As far as a thriller and as a mystery, I generally enjoyed this one. It has a unique hook and a unique voice, as we follow Annie, the daughter of a Vietnamese refugee who has tried to maintain a complete control over her life and identity in the face of a difficult upbringing and OCD diagnosis. After her mother dies, Annie starts having a potential relapse of her disgust driven OCD, and starts to question her reality and the things that she is, or maybe isn’t, doing. It’s a pretty solid device that is meant to deepen the mystery of what is going on with Annie (more on that below), as well as what involvement she may or may not have when one of her clients goes missing, and her erratic behaviors ramp up. In terms of the straight up mystery of Annie’s role in the combustion of her sanity and her potential propensity towards violence that she can’t recall, I had a pretty good guess from the jump as to what was going on. That isn’t to say that Nguyen didn’t have a well thought out mystery, as she did. The puzzle pieces were placed very well and it all came together seamlessly. The suspense about Annie’s mental state was also well done, as I was definitely worried about her. But if you look past the various red herrings, the truth of it all was fairly easy to predict.

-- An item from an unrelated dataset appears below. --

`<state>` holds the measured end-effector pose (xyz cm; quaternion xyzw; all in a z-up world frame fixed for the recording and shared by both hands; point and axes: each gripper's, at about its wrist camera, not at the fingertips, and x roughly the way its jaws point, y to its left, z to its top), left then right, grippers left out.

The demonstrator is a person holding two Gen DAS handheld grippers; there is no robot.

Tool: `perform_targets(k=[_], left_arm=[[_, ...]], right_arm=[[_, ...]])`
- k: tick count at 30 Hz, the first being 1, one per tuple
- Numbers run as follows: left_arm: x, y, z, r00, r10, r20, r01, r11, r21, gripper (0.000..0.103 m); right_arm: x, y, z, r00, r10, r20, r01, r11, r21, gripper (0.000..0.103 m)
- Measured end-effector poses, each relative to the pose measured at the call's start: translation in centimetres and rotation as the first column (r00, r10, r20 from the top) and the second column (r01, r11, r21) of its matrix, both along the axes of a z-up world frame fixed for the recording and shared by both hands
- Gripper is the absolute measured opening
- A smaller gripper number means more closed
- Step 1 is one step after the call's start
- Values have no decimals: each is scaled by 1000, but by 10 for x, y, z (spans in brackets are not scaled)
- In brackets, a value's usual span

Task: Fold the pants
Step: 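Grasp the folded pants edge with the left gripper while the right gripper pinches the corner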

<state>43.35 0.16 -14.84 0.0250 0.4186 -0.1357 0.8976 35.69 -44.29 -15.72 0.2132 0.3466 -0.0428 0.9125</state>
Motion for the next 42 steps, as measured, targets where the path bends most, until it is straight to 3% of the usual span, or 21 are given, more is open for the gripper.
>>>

And while I am generally apt to kind of side eye thrillers that have mental illness as a plot device to propel the conflict, I thought that “You Know What You Did” did a VERY good job with these themes. It almost certainly helps that Nguyen has an author’s note about her own experiences with OCD, and how that helps contextualize the symptoms and the thought processes that Annie has which intrude upon her every day thinking, and adds to her unreliability. Her OCD makes her fixate on things and makes it so she has a hard time potentially knowing what is real and what isn’t, and as strange and at times violent things happen in her vicinity, it makes for questions about how much is due to her own actions, even if she doesn’t realize it. But it also never paints it as a grotesque caricature of the condition, which can be a trap when various mental illnesses are used to drive the conflict of a thriller. I also appreciated that this doesn’t just apply to Annie, but also as we peel back the layers of her emotionally distant and abusive mother. When we start learning about Annie’s mother, we see a woman who is a hoarder, who does little more but insult her daughter, and who has decimated her self worth to make her dependent on her and within her control. But we also explore what made her this way, by learning about the trauma and loss as a refugee in the years after the Vietnam War. It doesn’t make excuses, but shows how generational trauma and untreated mental illness can have far reaching consequences, and how we don’t always know the full picture of things, be it a person or a thriller novel.

I am definitely eager to see what K.T. Nguyen brings next, because “You Know What You Did” was entertaining as hell.

Rating 7: A unique and well plotted thriller that succeeds in using mental illness as a plot device without being exploitative, this mystery is entertaining, though perhaps easier to untangle than I was expecting.